Я указываю вверх на изъеденный сыростью и плесенью потолок, говорю:

— Вот там, высоко-высоко сейчас небо со звездами. Наверное, уже поздно, совсем ночь. Но через несколько часов расцветет. Воздух станет серым, и пойдет туман. У нас здесь, на Юге, много болот, поэтому по утрам всегда будто в Лимбе оказываешься. Иногда у нас отменяли уроки из-за утренних туманов, потому что в такой дымке машина может просто не заметить тебя, идущего с рюкзачком наперевес. Из-за тумана рассвет кажется белым-белым, будто бы в один момент наступила зима. А потом выходит солнце. И это самый прекрасный, самый потрясающий момент, который ты можешь себе представить. Солнце прорезает утренние облака, и на целых несколько минут все становится золотым. Представляешь себе, когда туман — золотой?

— Как рай? — спрашивает Доминик. — Кажется, что ты на золотом облаке?

— Ага. Вот так.

— Это ты все к чему вообще сказал?

— А ни к чему. В Луизиане здорово.

Доминик молчит, и я тоже. Мы лежим рядом, так что локтем я касаюсь его локтя. А потом Доминик указывает пальцем на порченный плесенью потолок и говорит:

— Вот там я вчера видел созвездие — Гончие Псы. Кто это такие?

— Собаки Аркада, он был сыном нимфы Каллисто и Зевса. Его питомцев звали Астерион и Кара.

— Ты все на свете знаешь?

— Неа.

Доминик приподнимается на локте, некоторое время меня рассматривает.

— Не хочешь в Италию? Там хорошо. Я даже рад, что тебя увезут. Не придется тебя пока что убивать.

— А потом все равно придется?

— Ага. Жвачку хочешь.

Жвачку я беру с жадностью, стараясь урвать свою долю глюкозы на этот день. Вкус ее, неопределенно-фруктовый, кажется мне лучшим, что я чувствовал в жизни когда-либо.

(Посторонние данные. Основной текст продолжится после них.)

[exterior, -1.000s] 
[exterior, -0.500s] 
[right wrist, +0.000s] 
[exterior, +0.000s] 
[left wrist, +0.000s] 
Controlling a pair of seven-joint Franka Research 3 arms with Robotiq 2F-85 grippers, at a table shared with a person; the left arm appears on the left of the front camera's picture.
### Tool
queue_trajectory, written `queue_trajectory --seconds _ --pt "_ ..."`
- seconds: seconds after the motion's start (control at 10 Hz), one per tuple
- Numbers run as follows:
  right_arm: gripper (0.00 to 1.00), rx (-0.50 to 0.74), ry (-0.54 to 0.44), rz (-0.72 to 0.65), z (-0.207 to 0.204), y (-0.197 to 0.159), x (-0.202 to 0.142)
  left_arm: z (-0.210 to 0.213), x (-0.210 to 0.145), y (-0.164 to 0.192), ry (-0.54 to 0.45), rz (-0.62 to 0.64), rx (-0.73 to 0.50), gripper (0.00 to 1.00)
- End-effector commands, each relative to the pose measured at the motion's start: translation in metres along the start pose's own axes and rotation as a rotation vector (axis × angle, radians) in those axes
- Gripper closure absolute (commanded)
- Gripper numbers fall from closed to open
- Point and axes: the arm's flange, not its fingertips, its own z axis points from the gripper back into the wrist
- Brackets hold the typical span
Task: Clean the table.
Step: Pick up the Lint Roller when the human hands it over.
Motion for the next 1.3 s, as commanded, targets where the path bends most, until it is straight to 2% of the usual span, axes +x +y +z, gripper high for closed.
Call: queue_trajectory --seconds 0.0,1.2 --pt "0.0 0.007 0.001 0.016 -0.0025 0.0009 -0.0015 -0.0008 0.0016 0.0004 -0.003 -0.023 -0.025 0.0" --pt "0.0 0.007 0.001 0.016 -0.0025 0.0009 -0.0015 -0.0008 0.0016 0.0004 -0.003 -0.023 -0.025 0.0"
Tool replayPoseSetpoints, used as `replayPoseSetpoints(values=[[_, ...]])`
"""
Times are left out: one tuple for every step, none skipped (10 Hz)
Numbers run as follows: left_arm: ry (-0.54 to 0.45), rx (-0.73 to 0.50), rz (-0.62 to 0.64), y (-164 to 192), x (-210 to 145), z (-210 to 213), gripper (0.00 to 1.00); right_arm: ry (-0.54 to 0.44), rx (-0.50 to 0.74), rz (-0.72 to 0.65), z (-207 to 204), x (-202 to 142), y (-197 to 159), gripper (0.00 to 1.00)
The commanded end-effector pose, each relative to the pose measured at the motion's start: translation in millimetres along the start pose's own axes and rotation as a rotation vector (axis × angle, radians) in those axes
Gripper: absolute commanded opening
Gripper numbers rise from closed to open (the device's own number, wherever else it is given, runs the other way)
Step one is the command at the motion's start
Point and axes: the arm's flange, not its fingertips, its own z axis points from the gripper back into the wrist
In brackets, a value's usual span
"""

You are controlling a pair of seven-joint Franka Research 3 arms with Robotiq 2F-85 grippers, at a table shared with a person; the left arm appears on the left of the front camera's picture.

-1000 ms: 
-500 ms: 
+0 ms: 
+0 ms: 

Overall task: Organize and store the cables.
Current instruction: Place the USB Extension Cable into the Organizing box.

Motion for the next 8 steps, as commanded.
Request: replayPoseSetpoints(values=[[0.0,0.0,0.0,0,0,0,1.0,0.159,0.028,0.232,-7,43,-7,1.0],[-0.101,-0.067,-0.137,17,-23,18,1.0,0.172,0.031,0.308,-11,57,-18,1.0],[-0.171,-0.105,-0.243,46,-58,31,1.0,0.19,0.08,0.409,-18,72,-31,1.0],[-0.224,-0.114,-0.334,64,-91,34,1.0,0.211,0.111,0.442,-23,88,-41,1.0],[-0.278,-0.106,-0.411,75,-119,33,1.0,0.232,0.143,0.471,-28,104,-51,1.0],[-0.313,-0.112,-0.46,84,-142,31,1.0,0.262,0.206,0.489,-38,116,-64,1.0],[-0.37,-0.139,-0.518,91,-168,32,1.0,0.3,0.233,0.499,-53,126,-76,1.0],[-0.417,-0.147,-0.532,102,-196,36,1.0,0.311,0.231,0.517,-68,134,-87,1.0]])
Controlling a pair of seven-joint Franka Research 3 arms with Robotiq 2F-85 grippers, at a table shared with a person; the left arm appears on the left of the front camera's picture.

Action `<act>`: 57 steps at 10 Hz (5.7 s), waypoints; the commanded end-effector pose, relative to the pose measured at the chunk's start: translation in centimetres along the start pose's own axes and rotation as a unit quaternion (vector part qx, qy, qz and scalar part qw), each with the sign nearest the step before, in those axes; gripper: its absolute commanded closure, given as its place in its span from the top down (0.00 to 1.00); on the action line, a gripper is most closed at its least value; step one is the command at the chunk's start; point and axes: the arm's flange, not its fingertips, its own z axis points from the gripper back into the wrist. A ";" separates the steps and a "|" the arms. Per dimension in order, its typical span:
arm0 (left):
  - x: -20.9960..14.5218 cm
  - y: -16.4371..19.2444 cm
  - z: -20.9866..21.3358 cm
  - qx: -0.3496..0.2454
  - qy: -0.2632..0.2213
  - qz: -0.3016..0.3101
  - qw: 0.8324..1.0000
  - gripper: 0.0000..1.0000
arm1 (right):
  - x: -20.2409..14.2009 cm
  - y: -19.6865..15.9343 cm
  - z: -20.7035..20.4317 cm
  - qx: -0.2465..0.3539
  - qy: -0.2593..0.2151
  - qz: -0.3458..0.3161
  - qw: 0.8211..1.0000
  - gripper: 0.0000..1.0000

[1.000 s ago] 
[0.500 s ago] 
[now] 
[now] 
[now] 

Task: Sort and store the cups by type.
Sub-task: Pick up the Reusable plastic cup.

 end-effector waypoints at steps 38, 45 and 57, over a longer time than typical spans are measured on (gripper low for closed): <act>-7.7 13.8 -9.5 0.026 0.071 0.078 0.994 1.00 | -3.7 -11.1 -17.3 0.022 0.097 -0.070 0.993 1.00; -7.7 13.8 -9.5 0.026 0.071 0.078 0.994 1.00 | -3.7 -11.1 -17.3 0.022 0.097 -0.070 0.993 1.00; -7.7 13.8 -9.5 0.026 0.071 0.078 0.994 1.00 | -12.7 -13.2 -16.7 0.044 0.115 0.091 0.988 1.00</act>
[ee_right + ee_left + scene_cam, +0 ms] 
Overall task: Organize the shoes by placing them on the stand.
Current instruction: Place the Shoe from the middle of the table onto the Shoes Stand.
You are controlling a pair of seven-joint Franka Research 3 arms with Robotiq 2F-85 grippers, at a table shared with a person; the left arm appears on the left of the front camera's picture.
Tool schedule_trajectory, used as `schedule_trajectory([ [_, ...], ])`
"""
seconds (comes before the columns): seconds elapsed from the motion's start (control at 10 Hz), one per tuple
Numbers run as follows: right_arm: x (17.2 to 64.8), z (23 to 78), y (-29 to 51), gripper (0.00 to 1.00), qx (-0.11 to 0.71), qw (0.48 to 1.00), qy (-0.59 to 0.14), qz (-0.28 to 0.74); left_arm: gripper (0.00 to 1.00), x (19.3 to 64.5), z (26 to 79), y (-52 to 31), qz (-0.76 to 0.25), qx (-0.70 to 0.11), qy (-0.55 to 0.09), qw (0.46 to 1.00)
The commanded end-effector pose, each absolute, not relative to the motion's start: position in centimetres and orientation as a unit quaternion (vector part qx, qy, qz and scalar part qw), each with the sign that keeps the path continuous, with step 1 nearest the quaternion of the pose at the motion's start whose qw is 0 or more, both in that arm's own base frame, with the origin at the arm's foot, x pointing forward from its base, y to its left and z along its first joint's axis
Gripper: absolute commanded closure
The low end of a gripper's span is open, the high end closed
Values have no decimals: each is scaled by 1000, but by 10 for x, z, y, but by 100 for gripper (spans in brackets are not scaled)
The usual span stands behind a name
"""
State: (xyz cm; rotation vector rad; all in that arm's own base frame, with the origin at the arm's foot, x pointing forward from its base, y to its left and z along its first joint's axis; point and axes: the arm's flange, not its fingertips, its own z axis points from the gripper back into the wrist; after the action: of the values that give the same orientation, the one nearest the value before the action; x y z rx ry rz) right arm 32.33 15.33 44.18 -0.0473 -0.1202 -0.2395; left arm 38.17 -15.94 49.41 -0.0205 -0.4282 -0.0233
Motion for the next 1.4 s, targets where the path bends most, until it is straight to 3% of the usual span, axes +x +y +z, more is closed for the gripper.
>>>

Некоторое время я совершаю сосредоточенные жевательные действия, а потом Доминик говорит:

— Тебе пора обратно. А то мама заметит, что я тебя выпускал.

И я говорю:

— Помоги мне сбежать.

Но Доминик только мотает головой, упрямо, становясь похожим на перетягивающего веревку щенка.

— Извини. Ты же понимаешь.

— Понимаю, — отвечаю я, хотя не понимаю. Но не все делается в один момент, я не теряю надежды его уговорить. Кроме того, теперь родители знают, где я.

Когда Доминик застегивает ремень мне на шее, я хриплю:

— Ты же меня задушишь, — он действительно утягивает ремень так сильно, что в глазах у меня темнеет.

— Извини, — говорит Доминик просто. — Привычка.